While Gutenberg could never rival the genius of men such as Isaac Newton, Leonardo Da Vinci or William Shakespeare, his solitary contribution has had a most profound effect on modern civilization. Before Gutenberg, most everyone started from scratch, unable to build on the ideas of others, to enhance or refine or refute them.
It must have been a dreary life in the day before books and magazines and newspapers. I mean, how did they ever find out what time "The Bachelorette’’ was going to be on? Who did retired teachers nit-pick when there were no offending journalists so carelessly dangling participles or splitting infinitives?
Gutenberg’s invention was much on my mind as I made my way to Tarwater Elementary School in Chandler on Friday to be a part of the most important day of the school year.
Friday was "Read for Success’’ day at the school, with volunteer readers in every classroom.

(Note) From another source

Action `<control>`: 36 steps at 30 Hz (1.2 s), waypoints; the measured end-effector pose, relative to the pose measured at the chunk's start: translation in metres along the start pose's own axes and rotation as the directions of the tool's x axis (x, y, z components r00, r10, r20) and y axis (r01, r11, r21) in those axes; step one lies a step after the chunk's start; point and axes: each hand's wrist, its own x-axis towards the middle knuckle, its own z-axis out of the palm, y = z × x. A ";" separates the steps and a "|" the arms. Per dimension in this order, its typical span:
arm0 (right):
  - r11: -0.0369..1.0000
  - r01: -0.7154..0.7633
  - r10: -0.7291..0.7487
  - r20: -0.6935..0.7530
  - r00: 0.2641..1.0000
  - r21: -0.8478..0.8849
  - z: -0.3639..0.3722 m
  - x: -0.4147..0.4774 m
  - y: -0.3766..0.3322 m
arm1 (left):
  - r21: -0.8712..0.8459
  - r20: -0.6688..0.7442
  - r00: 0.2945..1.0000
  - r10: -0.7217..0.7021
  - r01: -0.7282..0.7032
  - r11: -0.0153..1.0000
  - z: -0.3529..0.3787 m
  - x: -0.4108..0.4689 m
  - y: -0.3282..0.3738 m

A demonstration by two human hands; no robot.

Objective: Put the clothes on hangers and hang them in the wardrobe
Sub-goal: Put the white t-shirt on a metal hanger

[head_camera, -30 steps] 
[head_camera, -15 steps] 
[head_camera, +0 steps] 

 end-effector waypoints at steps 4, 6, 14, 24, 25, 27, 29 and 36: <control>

Among them were politicians and police officers, beauty queens and baseball players (the Diamondbacks’ Chad Tracy brought along the 2001 World Championship trophy).
I was assigned to read to Mrs. Walker’s second-grade class. Nicole Turner, the current Miss Ocotillo, read to the class, too. Turner wore her tiara and read "The Paper Bag Princess.’’ I shared a tiaraless reading of "The Paper Boy.’’
Miss Ocotillo got the better material. Her story had a dragon. By contrast, it turned out to be an uneventful day for the main character in my story. He delivered his newspapers and went home and back to bed. This seems like a serious flaw in any book and I was tempted to ad-lib a little, perhaps introduce a villain or some sort of catastrophe. But my better judgment prevailed. I read the story as it was written.
If the 23 second-graders detected the flaw, they did not show it.
They sat cross-legged and listened attentively, occasionally making an observation about our main character. They like to read, they say, even stories that don’t have dragons, apparently.
The typical second-grader probably doesn’t think beyond recess. But in developing a passion for the written word, young readers are shaping their futures with the most essential tool in education. Reading is a prerequisite to every educational endeavor. Show me a kid who reads and I’ll show you someone for whom the AIMS test holds no horror.
Mrs. Walker’s class, readers all, will do well.
At a time when "American Idol" gets better ratings than the State of the Union address, that’s a comforting thought.